TokenizationRepresentation

class TokenizationRepresentation(assignment: Tensor, token_representation: str | Representation | type[Representation] | None = None, token_representation_kwargs: Mapping[str, Any] | None = None, shape: int | Sequence[int] | None = None, **kwargs)[source]

Bases: Representation

A module holding the result of tokenization.

Initialize the tokenization.

Parameters:
  • assignment (Tensor) – shape: (n, num_chosen_tokens) the token assignment.

  • token_representation (str | Representation | type[Representation] | None) – shape: (num_total_tokens, *shape) the token representations

  • token_representation_kwargs (Mapping[str, Any] | None) – additional keyword-based parameters

  • shape (tuple[int, ...]) – The shape of an individual representation. If provided, has to match.

  • kwargs – additional keyword-based parameters passed to Representation.__init__()

Raises:

ValueError – if there’s a mismatch between the representation size and the vocabulary size

Attributes Summary

num_tokens

Return the number of selected tokens for ID.

Methods Summary

from_tokenizer(tokenizer, num_tokens, ...[, ...])

Create a tokenization from applying a tokenizer.

iter_extra_repr()

Iterate over components for extra_repr().

save_assignment(output_path)

Save the assignment to a file.

Attributes Documentation

num_tokens

Return the number of selected tokens for ID.

Methods Documentation

classmethod from_tokenizer(tokenizer: Tokenizer, num_tokens: int, mapped_triples: Tensor, num_entities: int, num_relations: int, token_representation: str | Representation | type[Representation] | None = None, token_representation_kwargs: Mapping[str, Any] | None = None, **kwargs) TokenizationRepresentation[source]

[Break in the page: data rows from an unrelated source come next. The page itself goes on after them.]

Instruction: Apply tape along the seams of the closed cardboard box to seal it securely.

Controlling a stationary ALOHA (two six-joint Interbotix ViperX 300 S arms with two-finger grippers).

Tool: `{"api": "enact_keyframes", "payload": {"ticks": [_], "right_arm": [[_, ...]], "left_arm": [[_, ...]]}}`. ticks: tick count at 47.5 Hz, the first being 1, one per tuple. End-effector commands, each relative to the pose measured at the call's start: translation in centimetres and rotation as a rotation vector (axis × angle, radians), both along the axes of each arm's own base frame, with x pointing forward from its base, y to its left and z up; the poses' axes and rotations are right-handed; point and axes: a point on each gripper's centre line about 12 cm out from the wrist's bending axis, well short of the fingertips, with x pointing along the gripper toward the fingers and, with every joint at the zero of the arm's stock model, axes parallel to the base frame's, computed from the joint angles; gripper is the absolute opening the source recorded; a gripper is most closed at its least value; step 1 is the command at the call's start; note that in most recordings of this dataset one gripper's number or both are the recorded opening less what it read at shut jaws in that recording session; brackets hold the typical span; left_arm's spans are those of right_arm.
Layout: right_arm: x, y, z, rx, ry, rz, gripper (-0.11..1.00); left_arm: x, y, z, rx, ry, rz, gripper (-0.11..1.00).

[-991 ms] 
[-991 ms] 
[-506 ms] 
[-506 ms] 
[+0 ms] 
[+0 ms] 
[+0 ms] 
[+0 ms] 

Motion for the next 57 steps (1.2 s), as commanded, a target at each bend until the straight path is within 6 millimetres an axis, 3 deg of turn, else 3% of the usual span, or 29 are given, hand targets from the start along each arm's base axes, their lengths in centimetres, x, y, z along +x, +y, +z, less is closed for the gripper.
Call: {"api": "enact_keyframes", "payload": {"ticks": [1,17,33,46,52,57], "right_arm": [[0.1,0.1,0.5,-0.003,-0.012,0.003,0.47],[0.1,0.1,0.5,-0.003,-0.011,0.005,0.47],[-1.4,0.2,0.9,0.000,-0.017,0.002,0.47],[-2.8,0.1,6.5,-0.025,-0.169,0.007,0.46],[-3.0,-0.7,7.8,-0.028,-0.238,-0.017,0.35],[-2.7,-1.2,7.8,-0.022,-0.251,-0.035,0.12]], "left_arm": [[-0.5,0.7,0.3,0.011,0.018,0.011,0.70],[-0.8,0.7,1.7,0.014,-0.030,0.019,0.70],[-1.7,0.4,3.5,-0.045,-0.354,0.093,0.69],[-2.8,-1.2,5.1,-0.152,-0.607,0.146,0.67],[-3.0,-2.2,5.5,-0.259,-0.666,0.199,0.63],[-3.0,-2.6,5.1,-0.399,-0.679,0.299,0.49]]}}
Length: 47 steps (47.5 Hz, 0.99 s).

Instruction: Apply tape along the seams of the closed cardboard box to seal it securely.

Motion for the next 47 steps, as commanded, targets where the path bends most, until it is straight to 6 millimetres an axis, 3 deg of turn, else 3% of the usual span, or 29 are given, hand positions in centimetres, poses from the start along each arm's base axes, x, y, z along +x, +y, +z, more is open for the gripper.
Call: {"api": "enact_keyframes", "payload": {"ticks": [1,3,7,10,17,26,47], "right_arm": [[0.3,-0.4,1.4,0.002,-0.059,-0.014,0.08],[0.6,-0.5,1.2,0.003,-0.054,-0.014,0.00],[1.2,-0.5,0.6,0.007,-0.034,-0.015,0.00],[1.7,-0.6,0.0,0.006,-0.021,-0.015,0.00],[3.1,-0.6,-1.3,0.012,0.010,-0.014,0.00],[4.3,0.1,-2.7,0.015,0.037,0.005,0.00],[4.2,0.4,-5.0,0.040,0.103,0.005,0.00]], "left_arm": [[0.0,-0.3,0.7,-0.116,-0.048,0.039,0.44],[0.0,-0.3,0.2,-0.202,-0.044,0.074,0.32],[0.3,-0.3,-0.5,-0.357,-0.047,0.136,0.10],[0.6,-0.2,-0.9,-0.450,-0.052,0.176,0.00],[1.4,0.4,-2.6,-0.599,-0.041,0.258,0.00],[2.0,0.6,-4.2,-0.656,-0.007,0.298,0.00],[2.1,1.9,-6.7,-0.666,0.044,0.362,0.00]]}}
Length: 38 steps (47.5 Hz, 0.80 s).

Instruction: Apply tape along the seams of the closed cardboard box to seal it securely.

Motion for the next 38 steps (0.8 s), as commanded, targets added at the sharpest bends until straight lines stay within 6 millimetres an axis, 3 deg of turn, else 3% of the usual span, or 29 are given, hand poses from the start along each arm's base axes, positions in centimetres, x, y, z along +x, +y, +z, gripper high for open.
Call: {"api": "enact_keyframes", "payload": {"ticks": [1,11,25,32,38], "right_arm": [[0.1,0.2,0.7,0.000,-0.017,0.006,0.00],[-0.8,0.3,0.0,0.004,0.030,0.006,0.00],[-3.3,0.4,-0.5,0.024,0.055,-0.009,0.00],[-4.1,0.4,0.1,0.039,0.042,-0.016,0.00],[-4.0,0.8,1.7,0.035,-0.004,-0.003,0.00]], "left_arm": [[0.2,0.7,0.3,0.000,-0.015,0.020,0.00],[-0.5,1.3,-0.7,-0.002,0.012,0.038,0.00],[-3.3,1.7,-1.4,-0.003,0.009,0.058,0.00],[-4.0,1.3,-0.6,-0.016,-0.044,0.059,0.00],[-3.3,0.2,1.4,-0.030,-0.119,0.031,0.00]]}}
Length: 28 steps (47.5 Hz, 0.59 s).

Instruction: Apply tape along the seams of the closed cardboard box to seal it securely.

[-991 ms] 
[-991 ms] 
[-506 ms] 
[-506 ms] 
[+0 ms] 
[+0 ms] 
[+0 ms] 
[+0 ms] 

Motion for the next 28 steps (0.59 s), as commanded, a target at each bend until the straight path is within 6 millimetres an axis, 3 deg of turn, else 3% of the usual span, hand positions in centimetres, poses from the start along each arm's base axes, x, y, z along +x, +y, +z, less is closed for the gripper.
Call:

Create a tokenization from applying a tokenizer.

Parameters:
  • tokenizer (Tokenizer) – the tokenizer instance.

  • num_tokens (int) – the number of tokens to select for each entity.

  • token_representation (str | Representation | type[Representation] | None) – the pre-instantiated token representations, class, or name of a class

  • token_representation_kwargs (Mapping[str, Any] | None) – additional keyword-based parameters

  • mapped_triples (Tensor) – the ID-based triples

  • num_entities (int) – the number of entities

  • num_relations (int) – the number of relations

  • kwargs – additional keyword-based parameters passed to TokenizationRepresentation.__init__

Returns:

A tokenization representation by applying the tokenizer

Return type:

TokenizationRepresentation

iter_extra_repr() Iterable[str][source]

Iterate over components for extra_repr().

Return type:

Iterable[str]

save_assignment(output_path: Path)[source]

Save the assignment to a file.

Parameters:

output_path (Path) – the output file path. Its parent directories will be created if necessary.